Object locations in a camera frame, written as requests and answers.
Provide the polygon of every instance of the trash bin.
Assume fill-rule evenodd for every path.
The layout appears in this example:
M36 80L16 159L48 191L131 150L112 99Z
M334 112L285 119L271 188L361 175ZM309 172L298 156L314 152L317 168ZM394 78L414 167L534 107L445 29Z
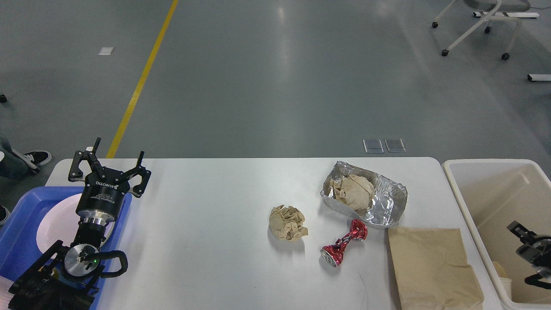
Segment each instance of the trash bin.
M524 283L536 271L516 254L522 243L507 229L517 221L537 234L551 234L551 182L538 164L526 159L458 159L442 167L502 304L550 309L551 290ZM512 279L512 298L492 261Z

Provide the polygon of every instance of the sneaker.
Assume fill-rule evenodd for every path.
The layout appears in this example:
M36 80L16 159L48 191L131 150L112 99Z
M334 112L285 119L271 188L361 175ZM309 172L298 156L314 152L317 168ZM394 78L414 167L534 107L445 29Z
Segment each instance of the sneaker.
M4 225L6 221L8 221L8 217L9 210L3 205L0 205L0 226Z
M32 151L29 153L23 154L28 161L32 162L34 165L42 166L52 160L52 154L46 151Z

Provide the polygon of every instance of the robotic arm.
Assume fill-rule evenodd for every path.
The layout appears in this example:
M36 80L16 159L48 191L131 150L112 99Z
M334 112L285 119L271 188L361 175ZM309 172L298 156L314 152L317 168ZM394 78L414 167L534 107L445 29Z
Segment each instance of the robotic arm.
M507 229L517 236L523 243L516 253L532 264L532 267L537 271L536 274L524 279L524 282L529 285L551 290L551 284L540 281L547 279L551 281L551 236L536 234L529 231L526 227L519 224L517 221L507 226Z
M123 251L101 252L100 246L105 239L105 227L115 222L121 213L125 194L131 193L140 198L151 171L142 166L143 151L136 166L126 172L102 166L96 158L100 140L96 140L91 151L76 151L69 171L69 181L85 183L75 211L80 221L74 241L68 247L63 246L61 240L56 241L17 279L9 289L14 294L9 309L87 310L99 291L95 286L98 279L117 277L128 269ZM79 168L82 161L87 161L91 169L85 178ZM131 188L128 181L136 175L142 181ZM102 262L114 258L120 260L121 268L104 272ZM58 265L61 266L62 279L52 276L53 269Z

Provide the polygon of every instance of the aluminum foil tray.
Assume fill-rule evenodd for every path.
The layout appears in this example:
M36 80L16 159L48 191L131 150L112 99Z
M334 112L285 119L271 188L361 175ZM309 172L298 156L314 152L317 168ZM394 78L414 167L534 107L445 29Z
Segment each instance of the aluminum foil tray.
M330 181L340 181L347 175L355 174L367 178L375 187L375 197L367 206L367 213L360 216L354 209L335 199L333 187ZM325 204L342 214L352 218L358 218L364 223L375 228L396 227L402 213L406 209L408 201L408 191L400 183L380 175L373 171L353 166L351 164L338 161L333 170L323 182L323 189L320 192Z

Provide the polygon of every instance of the blue tray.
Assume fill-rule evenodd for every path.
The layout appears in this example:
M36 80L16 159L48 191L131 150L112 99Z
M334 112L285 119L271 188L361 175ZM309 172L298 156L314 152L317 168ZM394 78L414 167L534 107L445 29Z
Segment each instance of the blue tray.
M83 189L80 186L43 186L34 188L21 197L7 223L0 230L0 276L15 281L42 255L36 245L36 231L40 222L58 202L82 193ZM121 214L115 222L111 237L101 247L102 252L117 249L131 201L132 196L125 195ZM105 270L109 271L109 267L110 260L105 262ZM95 305L98 304L97 299L101 295L104 280L99 279L97 283L100 292L95 295L96 301L90 309L95 309Z

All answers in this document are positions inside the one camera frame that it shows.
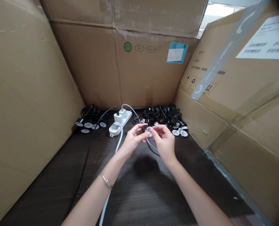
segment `white cable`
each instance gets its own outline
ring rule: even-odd
[[[139,118],[139,116],[137,115],[137,113],[135,112],[135,110],[132,108],[132,107],[130,107],[131,108],[131,110],[135,113],[135,115]],[[156,147],[154,147],[150,142],[149,142],[149,140],[148,139],[146,139],[146,141],[151,145],[151,147],[153,147],[155,150],[157,150],[157,148]]]
[[[118,148],[119,148],[119,146],[120,146],[120,143],[121,143],[121,140],[122,140],[122,137],[123,137],[123,127],[122,127],[122,126],[121,126],[121,129],[122,129],[122,130],[121,130],[121,137],[120,137],[120,140],[118,141],[118,145],[117,145],[117,148],[115,149],[115,153],[118,152]],[[99,222],[99,226],[102,226],[102,224],[103,224],[104,215],[105,215],[107,203],[108,203],[108,200],[109,200],[109,196],[110,196],[110,193],[109,193],[108,198],[107,198],[107,200],[106,200],[106,202],[105,202],[105,205],[104,205],[104,207],[103,207],[103,210],[102,210],[102,213],[101,213],[100,222]]]
[[[151,147],[153,147],[155,150],[157,150],[157,148],[156,147],[154,147],[150,142],[149,142],[149,140],[148,139],[146,139],[146,141],[150,144],[150,146]]]

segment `cardboard wall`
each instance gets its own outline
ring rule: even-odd
[[[52,22],[196,38],[207,1],[41,0]]]
[[[208,24],[180,82],[175,104],[189,133],[209,149],[257,206],[279,225],[279,59],[236,58],[264,21],[269,3],[198,101],[191,98],[245,10]]]
[[[48,19],[0,1],[0,219],[73,131],[84,103]]]
[[[206,1],[41,2],[87,105],[173,102],[197,45]],[[166,61],[171,42],[189,45],[183,63]]]
[[[180,84],[187,94],[193,93],[244,11],[208,24]],[[229,123],[241,119],[279,93],[279,59],[236,58],[264,21],[276,15],[279,15],[279,8],[271,2],[211,81],[210,88],[199,98],[200,103]]]
[[[274,225],[279,225],[279,159],[231,127],[210,147]]]

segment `white power strip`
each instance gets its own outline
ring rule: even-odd
[[[111,137],[114,137],[121,132],[122,128],[126,125],[128,120],[131,118],[132,112],[123,109],[119,111],[119,115],[115,113],[113,116],[114,116],[114,123],[112,124],[111,127],[109,127],[109,133]]]

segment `table surface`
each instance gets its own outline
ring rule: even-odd
[[[123,139],[134,125],[124,127]],[[119,135],[95,131],[83,181],[75,203],[114,155]],[[4,225],[60,225],[75,193],[90,133],[78,127],[1,220]],[[176,137],[175,153],[193,179],[228,217],[253,214],[238,193],[190,137]],[[173,176],[159,156],[140,143],[111,191],[103,225],[191,225],[196,220]]]

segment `woman's right hand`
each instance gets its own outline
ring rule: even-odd
[[[165,164],[176,160],[175,136],[165,125],[156,125],[150,130],[153,140],[156,142],[159,155]]]

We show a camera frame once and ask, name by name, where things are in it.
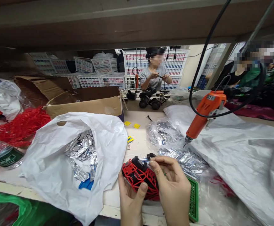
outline hand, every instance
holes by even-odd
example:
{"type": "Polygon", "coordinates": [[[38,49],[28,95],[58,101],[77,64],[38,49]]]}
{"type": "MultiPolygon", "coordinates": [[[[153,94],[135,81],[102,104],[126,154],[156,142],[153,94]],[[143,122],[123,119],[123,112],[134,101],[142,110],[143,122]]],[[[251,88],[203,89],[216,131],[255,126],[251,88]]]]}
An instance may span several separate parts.
{"type": "Polygon", "coordinates": [[[154,79],[157,78],[159,76],[159,72],[153,72],[151,73],[151,75],[149,76],[149,79],[154,79]]]}
{"type": "Polygon", "coordinates": [[[147,183],[143,182],[136,193],[131,185],[124,181],[121,171],[118,175],[118,183],[121,226],[142,226],[142,204],[148,189],[147,183]]]}
{"type": "Polygon", "coordinates": [[[162,77],[162,80],[163,80],[163,81],[167,81],[168,78],[169,78],[169,74],[166,74],[166,75],[164,75],[164,76],[162,77]]]}
{"type": "Polygon", "coordinates": [[[189,225],[191,185],[178,161],[166,156],[157,156],[151,158],[149,164],[158,180],[160,202],[167,225],[189,225]]]}

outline green plastic tray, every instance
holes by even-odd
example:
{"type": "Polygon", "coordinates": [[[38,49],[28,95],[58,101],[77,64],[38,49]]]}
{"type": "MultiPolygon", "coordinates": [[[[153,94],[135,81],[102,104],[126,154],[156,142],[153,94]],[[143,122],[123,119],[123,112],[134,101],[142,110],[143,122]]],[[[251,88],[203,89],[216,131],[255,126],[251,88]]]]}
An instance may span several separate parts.
{"type": "Polygon", "coordinates": [[[199,189],[198,183],[188,178],[191,184],[190,203],[189,203],[189,219],[192,222],[199,221],[199,189]]]}

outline gray t-shirt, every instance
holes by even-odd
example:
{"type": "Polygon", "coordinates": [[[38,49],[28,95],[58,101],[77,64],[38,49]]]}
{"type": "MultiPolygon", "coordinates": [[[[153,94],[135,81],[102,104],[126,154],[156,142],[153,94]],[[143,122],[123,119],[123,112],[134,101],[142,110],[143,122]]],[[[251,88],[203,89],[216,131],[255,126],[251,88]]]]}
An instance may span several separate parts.
{"type": "MultiPolygon", "coordinates": [[[[159,73],[159,75],[161,77],[163,77],[164,75],[168,74],[168,69],[164,66],[159,66],[156,69],[156,72],[159,73]]],[[[144,83],[145,80],[151,75],[151,72],[149,71],[148,67],[143,69],[142,72],[140,73],[140,84],[144,83]]],[[[162,84],[162,79],[160,77],[158,78],[154,78],[151,79],[149,82],[149,86],[152,89],[156,89],[156,90],[161,90],[161,84],[162,84]]]]}

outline green plastic bag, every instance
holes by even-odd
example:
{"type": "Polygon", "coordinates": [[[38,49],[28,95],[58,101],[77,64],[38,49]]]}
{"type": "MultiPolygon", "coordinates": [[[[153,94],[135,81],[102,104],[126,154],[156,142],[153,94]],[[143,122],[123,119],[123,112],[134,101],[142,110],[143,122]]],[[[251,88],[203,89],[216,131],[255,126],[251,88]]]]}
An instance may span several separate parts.
{"type": "Polygon", "coordinates": [[[44,225],[55,216],[58,217],[58,225],[69,225],[72,217],[71,214],[48,203],[0,193],[0,203],[6,202],[19,206],[19,216],[13,226],[44,225]]]}

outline woman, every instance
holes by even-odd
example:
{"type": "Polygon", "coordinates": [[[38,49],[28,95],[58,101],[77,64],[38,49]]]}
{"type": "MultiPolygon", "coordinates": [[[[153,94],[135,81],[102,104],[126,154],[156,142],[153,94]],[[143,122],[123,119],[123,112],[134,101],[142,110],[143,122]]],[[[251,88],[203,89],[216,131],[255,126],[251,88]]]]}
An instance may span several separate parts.
{"type": "MultiPolygon", "coordinates": [[[[150,159],[159,184],[160,202],[168,226],[189,226],[189,203],[191,185],[176,159],[157,156],[150,159]]],[[[120,171],[121,226],[142,226],[142,204],[148,185],[142,183],[136,193],[120,171]]]]}
{"type": "MultiPolygon", "coordinates": [[[[221,72],[219,78],[214,84],[213,89],[217,88],[217,86],[221,83],[221,81],[230,74],[231,77],[227,77],[223,80],[223,85],[228,85],[230,87],[234,87],[239,85],[239,87],[254,87],[257,85],[258,80],[256,79],[260,74],[260,64],[255,60],[256,52],[246,51],[244,56],[237,63],[237,67],[232,72],[231,69],[234,67],[234,61],[225,65],[223,71],[221,72]]],[[[206,80],[209,81],[212,73],[206,76],[206,80]]]]}
{"type": "Polygon", "coordinates": [[[140,73],[140,85],[142,90],[152,89],[161,90],[162,81],[167,84],[172,83],[172,77],[168,74],[168,69],[161,66],[163,53],[166,48],[146,48],[146,58],[149,59],[149,66],[140,73]]]}

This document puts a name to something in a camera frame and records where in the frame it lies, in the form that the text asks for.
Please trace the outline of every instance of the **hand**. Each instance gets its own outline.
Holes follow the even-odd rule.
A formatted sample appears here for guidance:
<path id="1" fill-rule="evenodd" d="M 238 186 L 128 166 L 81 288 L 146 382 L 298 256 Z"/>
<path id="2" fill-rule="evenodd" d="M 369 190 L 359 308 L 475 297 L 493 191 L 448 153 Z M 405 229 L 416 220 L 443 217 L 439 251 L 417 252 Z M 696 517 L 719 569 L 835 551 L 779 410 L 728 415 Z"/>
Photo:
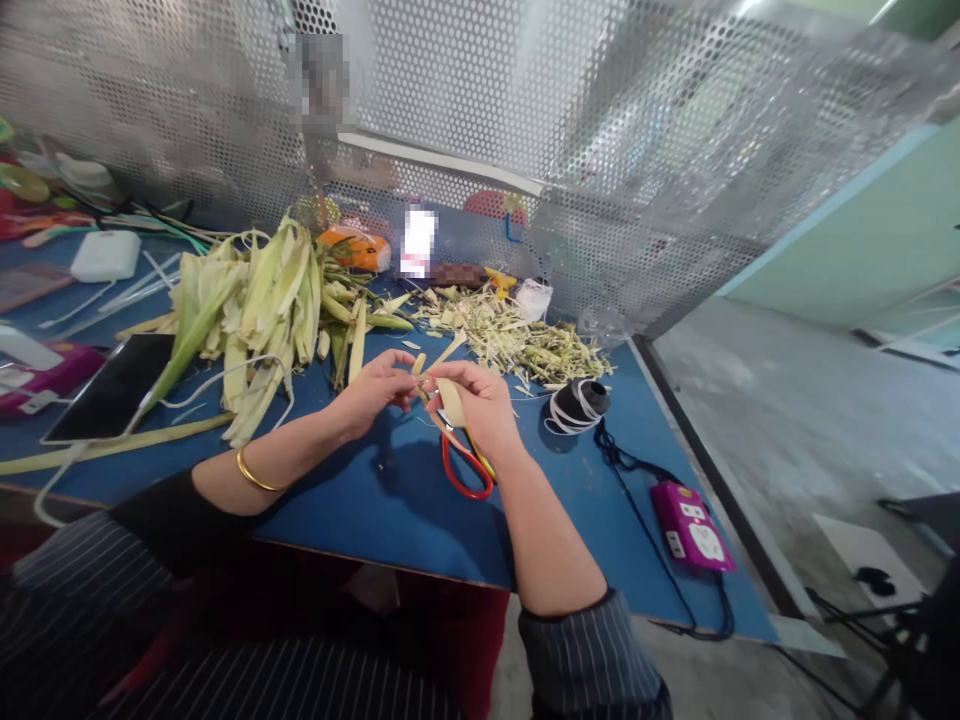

* * * *

Check each line above for the string "answers", then copy the ones that have it.

Object locations in a camera frame, written as requests and answers.
All answers in this document are positions inside the one camera frame that it shows.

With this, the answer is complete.